CN206248818U - A kind of DC voltage transformer frequency response detection means - Google Patents

Abstract

The utility model provides a frequency response detection device for a DC voltage transformer, which includes a standard voltage acquisition circuit, a calibrated voltage acquisition circuit, a waveform generation circuit, a waveform matching circuit, a frequency response detection circuit, a clock synchronization circuit, and a standard voltage acquisition circuit. The output voltage of the standard mainstream voltage divider is collected, and the output voltage of the calibrated DC voltage transformer is collected by the calibrated voltage acquisition circuit. The waveform generation circuit and the frequency response detection circuit receive the timing signal sent by the clock synchronization circuit to make the acquisition The calibrated voltage corresponds to the standard voltage collected at the same time as the calibrated voltage, and then the error of the frequency response of the calibrated voltage and the matching waveform of the calibrated voltage and the standard voltage are respectively obtained. The staff can fully understand the frequency response characteristics of the calibrated DC voltage transformer through the waveform and frequency response error.

Description

A frequency response detection device for a DC voltage transformer

technical field

The utility model relates to the technical field of transformer detection, in particular to a frequency response detection device for a DC voltage transformer.

Background technique

Compared with alternating current, direct current transmission has more advantages in high-power ultra-high voltage long-distance transmission, cable transmission, and asynchronous networking. As a measuring device for pole line voltage, direct current voltage transformer is an indispensable equipment in direct current transmission . DC voltage transformers are generally divided into electronic DC voltage transformers based on the principle of resistance voltage division and all-fiber DC voltage transformers.
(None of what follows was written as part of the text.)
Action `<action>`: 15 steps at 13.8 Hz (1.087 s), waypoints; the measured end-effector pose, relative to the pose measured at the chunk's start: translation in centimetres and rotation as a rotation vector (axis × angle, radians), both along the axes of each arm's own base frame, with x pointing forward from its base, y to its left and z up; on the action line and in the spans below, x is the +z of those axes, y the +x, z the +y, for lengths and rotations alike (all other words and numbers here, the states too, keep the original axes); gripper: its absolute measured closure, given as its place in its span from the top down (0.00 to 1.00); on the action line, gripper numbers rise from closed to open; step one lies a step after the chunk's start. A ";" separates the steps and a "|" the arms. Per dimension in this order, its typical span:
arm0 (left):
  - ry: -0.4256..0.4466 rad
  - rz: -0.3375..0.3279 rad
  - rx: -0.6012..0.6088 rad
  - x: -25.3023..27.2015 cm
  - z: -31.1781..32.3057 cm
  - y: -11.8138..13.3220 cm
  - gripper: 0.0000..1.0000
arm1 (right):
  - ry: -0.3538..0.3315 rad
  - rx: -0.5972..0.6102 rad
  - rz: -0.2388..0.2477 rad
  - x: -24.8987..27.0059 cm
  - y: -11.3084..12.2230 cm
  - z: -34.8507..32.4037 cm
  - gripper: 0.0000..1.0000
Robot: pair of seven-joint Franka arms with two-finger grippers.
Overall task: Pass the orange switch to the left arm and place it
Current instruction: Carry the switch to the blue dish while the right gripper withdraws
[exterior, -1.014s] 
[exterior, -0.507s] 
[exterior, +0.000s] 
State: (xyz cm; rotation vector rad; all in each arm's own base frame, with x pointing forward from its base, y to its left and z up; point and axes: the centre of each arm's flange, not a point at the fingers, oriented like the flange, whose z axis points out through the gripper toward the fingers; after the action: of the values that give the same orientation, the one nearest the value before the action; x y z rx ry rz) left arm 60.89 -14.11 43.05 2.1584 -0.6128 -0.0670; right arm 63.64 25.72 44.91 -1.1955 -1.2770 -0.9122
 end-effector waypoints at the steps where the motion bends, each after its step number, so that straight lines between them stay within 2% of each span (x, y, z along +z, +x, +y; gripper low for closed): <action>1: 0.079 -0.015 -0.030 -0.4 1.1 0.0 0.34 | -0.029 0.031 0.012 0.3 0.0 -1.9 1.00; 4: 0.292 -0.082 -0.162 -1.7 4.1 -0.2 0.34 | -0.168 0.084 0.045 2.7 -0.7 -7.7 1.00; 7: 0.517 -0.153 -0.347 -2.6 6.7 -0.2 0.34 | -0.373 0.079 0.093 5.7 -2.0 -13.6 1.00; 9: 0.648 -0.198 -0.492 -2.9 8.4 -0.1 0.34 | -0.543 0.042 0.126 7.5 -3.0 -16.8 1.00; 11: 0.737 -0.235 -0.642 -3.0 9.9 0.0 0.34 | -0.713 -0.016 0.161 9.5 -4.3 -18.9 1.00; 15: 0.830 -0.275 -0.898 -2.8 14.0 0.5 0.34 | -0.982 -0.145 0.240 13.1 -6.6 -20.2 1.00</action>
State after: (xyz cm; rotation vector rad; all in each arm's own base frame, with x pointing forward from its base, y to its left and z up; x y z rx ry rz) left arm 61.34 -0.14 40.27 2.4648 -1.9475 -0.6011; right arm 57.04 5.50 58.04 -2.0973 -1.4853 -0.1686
DC voltage transformers are generally installed at high-voltage DC pole lines, neutral busbars and grounding pole lines in converter stations, and they are used as secondary access signals for DC system control and protection. After the DC voltage transformer is installed on site, it is generally only tested for its DC voltage measurement accuracy. However, the detection and research on the frequency response of the DC voltage transformer is not yet in-depth.

Utility model content

The purpose of the utility model is to provide a frequency response detection device of a DC voltage transformer to detect the frequency response of the DC voltage transformer.

A DC voltage transformer frequency response detection device includes: a standard voltage acquisition circuit, a calibrated voltage acquisition circuit, a waveform generation circuit, a waveform matching circuit, a frequency response detection circuit and a clock synchronization circuit;

The input end of the waveform generation circuit is respectively connected with the output end of the standard voltage acquisition circuit and the output end of the voltage acquisition circuit to be calibrated;

The input end of the frequency response detection circuit is respectively connected with the output end of the standard voltage acquisition circuit and the output end of the calibrated voltage acquisition circuit;

The output terminal of the waveform generating circuit is electrically connected to the input terminal of the waveform matching circuit;

The clock synchronization circuit is respectively connected with the standard voltage acquisition circuit, the calibrated voltage acquisition circuit, the frequency response detection circuit and the waveform generation circuit.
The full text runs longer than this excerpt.